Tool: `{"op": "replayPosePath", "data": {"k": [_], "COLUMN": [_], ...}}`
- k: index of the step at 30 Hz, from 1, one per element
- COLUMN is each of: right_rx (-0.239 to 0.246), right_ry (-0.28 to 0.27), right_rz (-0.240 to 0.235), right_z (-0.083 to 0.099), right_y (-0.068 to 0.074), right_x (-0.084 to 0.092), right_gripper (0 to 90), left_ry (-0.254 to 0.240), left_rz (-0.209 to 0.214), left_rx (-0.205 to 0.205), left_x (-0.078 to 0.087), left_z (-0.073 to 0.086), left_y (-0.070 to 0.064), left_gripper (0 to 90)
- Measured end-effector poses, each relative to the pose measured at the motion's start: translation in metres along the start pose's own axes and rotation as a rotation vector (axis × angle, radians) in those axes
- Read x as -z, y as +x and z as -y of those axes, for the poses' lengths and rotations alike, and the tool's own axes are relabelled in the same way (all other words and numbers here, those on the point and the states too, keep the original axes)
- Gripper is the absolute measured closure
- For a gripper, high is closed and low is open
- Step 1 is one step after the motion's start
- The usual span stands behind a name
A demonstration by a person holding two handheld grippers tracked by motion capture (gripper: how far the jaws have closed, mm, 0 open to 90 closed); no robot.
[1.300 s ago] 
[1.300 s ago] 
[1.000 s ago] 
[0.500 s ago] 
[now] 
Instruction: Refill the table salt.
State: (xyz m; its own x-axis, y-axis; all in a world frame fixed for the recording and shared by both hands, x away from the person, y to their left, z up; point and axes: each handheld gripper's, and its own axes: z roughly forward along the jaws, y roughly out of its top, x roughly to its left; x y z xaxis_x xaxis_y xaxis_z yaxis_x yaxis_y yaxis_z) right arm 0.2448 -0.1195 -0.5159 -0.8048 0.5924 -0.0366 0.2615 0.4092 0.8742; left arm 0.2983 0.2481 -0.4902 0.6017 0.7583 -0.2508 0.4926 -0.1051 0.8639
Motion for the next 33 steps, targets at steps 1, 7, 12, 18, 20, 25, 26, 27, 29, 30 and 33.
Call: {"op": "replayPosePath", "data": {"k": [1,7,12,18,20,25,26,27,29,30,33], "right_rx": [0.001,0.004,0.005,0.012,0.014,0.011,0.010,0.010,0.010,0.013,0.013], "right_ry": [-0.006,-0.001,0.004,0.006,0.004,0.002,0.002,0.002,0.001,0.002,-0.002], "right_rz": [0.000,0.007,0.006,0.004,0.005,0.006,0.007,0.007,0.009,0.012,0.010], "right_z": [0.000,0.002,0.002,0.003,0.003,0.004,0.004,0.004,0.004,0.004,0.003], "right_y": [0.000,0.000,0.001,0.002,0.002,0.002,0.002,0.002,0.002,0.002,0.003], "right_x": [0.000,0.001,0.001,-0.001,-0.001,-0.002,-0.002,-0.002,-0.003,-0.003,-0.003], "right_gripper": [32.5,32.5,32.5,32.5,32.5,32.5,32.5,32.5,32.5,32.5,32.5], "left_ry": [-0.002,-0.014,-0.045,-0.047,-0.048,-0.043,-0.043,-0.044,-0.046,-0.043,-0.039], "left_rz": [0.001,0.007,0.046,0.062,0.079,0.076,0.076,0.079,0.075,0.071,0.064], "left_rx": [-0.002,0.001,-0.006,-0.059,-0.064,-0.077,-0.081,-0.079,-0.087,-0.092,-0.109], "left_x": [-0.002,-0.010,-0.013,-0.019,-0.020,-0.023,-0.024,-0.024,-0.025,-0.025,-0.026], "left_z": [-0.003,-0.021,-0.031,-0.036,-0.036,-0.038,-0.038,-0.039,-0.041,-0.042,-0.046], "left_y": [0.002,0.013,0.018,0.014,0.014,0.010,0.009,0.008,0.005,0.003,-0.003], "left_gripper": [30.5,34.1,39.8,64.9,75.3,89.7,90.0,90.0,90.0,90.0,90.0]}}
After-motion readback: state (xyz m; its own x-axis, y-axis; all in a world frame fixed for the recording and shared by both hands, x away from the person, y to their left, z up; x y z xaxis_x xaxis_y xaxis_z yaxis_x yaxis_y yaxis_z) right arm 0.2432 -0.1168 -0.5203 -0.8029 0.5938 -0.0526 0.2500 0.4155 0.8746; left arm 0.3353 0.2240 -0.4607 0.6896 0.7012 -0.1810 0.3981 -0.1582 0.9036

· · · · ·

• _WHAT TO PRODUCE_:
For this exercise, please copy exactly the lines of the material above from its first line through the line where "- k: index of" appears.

• _THE COMPLETED TASK_:
Tool: `{"op": "replayPosePath", "data": {"k": [_], "COLUMN": [_], ...}}`
- k: index of the step at 30 Hz, from 1, one per element

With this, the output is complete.